An emotional Holley Moseley, who was instrumental in pushing the bill through the Legislature last year and served on the committee that hashed out the details of the latest rule during a marathon two-day session last month, said her daughter, RayAnn, "fights for her life every minute of every day."

Moseley and her husband, Peyton, have joined forces with Colorado marijuana grower Joel Stanley, who with his brothers developed the "Charlotte's Web" low-THC, high-CBD cannabis that prompted Florida's law.

"Every morning when I wake up I have no idea if this will be the day I discover my child did not survive the night," Holley Moseley told Nelson.

Moseley called the uncertainty unbearable, saying that children in other states have died since the bill was signed into law last summer.

"It's been approved by the Legislature.
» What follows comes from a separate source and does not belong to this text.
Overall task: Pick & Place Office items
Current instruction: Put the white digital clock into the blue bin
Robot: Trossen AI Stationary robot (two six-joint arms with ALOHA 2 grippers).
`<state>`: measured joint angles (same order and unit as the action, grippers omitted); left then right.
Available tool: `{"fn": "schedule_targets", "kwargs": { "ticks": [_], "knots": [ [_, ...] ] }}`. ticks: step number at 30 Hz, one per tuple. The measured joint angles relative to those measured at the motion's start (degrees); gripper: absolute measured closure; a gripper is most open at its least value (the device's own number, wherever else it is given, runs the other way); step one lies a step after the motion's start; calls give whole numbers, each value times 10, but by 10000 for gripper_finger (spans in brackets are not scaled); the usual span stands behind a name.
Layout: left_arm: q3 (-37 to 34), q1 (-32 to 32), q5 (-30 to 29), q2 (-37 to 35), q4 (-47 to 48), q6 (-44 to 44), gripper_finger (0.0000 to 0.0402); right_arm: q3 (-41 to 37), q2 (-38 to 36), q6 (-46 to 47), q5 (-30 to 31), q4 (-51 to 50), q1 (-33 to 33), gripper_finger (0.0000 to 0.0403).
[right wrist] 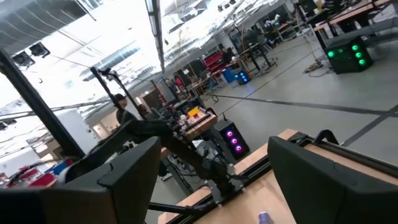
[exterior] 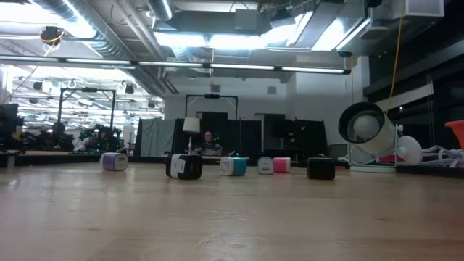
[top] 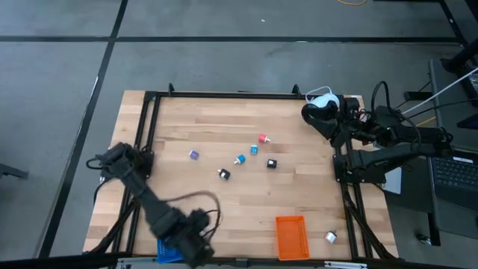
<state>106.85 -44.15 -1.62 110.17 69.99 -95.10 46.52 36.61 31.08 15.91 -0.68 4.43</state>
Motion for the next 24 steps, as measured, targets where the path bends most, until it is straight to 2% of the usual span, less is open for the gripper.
{"fn": "schedule_targets", "kwargs": {
  "ticks": [3, 6, 17, 21, 24],
  "knots": [
    [-10, -36, 0, 2, 48, -64, 268, 0, 8, 0, 2, 2, 0, 101],
    [-32, -64, 1, 2, 56, -106, 268, 0, 18, 0, 2, 4, 0, 101],
    [-191, -85, 29, 3, -91, -153, 268, 0, 46, 18, 2, 25, 0, 101],
    [-229, -82, 30, 3, -138, -157, 267, 0, 46, 29, 2, 25, 0, 101],
    [-244, -82, 33, 3, -146, -158, 249, 0, 46, 30, 2, 24, 0, 101]
  ]
}}
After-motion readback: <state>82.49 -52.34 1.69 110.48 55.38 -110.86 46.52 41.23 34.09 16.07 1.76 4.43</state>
It's been signed by the governor. And yet we can't get access to it. I had no way of knowing that a year later, RayAnn would still not receive her first dose," she said. "I was unaware of how selfish and greedy some people could be. Will my little girl be the martyr for this cause? I cannot stand by and let this happen."

But lobbyist Jeff Sharkey, who created the Medical Marijuana Business Association of Florida, said nurseries and investors are seeking more information to make sure they get quality products on the market.

"I don't think there's anybody here trying to hold this up for reasons that are other than trying to make sure it works correctly," he said.

It will be at least six weeks before the department can start selecting applicants. Those wanting to file another challenge must do so within 10 days of Monday's hearing. Health officials must wait two weeks from Monday's hearing to publish the rule again, and another 20 days before the application process can begin, if no challenges are filed. Applicants would then have 21 days to file their applications.